**The task**: Beginning with the line that includes "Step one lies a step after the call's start" and ending with the last line of the listing below, write out each line exactly, with no other output.
[[ Dataset extract open ]]
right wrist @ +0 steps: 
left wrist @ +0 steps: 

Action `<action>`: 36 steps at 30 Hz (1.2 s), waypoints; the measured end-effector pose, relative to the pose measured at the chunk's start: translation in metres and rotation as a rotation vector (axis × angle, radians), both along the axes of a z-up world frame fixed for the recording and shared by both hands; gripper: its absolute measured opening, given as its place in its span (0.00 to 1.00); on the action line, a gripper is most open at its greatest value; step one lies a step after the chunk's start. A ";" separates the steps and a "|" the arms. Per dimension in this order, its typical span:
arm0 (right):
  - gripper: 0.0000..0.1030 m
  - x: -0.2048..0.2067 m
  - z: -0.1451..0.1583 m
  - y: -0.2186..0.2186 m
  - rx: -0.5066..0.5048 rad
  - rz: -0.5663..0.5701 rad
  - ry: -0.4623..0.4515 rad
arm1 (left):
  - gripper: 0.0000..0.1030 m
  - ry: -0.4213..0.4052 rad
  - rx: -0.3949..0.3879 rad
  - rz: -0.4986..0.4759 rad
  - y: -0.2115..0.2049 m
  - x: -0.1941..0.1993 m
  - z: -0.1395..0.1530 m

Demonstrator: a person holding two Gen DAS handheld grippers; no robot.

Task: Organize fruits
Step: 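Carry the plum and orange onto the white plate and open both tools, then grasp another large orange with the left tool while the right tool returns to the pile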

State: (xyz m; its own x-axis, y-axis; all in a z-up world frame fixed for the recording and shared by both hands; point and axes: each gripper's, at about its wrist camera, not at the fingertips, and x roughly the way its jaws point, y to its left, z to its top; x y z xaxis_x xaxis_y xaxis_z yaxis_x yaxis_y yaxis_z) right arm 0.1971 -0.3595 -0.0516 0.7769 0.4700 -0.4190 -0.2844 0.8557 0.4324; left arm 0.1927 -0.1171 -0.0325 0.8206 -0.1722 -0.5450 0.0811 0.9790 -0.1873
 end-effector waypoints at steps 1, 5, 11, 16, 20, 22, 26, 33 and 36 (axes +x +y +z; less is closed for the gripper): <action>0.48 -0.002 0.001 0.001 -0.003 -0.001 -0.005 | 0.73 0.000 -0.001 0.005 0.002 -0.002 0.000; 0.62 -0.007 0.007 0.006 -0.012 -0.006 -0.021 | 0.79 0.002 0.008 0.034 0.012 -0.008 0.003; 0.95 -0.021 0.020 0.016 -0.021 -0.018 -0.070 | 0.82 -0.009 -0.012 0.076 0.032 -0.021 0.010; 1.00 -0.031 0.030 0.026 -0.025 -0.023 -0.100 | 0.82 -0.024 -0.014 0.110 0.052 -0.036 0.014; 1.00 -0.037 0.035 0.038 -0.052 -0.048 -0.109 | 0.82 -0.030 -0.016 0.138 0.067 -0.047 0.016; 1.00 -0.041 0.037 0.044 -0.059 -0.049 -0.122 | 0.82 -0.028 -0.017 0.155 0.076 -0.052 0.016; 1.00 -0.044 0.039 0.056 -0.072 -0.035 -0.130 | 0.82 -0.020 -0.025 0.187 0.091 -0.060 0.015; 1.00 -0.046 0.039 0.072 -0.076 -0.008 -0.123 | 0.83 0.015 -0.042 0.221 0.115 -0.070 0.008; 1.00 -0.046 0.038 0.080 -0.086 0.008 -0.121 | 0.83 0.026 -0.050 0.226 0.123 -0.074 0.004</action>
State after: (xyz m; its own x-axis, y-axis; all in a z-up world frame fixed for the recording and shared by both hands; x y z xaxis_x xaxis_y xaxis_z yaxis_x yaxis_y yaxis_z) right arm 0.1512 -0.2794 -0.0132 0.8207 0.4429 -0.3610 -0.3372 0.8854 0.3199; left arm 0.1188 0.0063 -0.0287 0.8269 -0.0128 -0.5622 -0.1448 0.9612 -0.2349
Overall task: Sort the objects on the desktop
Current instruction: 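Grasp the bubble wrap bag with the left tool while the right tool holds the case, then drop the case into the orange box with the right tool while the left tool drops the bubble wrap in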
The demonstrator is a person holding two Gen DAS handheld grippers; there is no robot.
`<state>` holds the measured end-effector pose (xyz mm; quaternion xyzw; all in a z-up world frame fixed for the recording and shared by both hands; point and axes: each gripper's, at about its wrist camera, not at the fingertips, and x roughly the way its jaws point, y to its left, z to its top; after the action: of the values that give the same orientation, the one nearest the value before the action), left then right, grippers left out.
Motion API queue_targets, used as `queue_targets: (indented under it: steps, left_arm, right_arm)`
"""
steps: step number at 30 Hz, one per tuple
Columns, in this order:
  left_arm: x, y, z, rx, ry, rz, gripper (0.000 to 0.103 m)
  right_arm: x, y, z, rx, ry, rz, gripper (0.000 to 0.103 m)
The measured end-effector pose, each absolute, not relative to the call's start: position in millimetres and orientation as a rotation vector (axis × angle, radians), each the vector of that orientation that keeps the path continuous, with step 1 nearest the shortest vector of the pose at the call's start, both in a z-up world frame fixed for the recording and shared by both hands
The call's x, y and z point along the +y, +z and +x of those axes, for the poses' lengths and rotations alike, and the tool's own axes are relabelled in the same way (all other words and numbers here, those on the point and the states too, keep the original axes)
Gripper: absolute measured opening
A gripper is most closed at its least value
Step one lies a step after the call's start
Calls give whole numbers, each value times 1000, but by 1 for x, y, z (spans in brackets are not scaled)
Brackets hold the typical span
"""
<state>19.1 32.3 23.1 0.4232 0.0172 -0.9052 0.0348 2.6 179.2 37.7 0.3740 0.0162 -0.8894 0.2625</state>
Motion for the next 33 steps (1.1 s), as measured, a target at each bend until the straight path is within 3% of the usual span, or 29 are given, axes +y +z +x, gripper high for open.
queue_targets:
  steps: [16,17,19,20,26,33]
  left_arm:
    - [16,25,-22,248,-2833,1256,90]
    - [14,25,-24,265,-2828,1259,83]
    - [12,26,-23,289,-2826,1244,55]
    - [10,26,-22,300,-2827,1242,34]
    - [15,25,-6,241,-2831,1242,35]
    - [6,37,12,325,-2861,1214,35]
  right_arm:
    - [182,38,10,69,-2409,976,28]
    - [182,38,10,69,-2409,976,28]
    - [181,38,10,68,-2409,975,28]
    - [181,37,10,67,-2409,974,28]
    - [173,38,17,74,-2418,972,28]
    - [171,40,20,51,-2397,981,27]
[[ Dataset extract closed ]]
**Response area**:
Step one lies a step after the call's start
Calls give whole numbers, each value times 1000, but by 1 for x, y, z (spans in brackets are not scaled)
Brackets hold the typical span
"""
<state>19.1 32.3 23.1 0.4232 0.0172 -0.9052 0.0348 2.6 179.2 37.7 0.3740 0.0162 -0.8894 0.2625</state>
Motion for the next 33 steps (1.1 s), as measured, a target at each bend until the straight path is within 3% of the usual span, or 29 are given, axes +y +z +x, gripper high for open.
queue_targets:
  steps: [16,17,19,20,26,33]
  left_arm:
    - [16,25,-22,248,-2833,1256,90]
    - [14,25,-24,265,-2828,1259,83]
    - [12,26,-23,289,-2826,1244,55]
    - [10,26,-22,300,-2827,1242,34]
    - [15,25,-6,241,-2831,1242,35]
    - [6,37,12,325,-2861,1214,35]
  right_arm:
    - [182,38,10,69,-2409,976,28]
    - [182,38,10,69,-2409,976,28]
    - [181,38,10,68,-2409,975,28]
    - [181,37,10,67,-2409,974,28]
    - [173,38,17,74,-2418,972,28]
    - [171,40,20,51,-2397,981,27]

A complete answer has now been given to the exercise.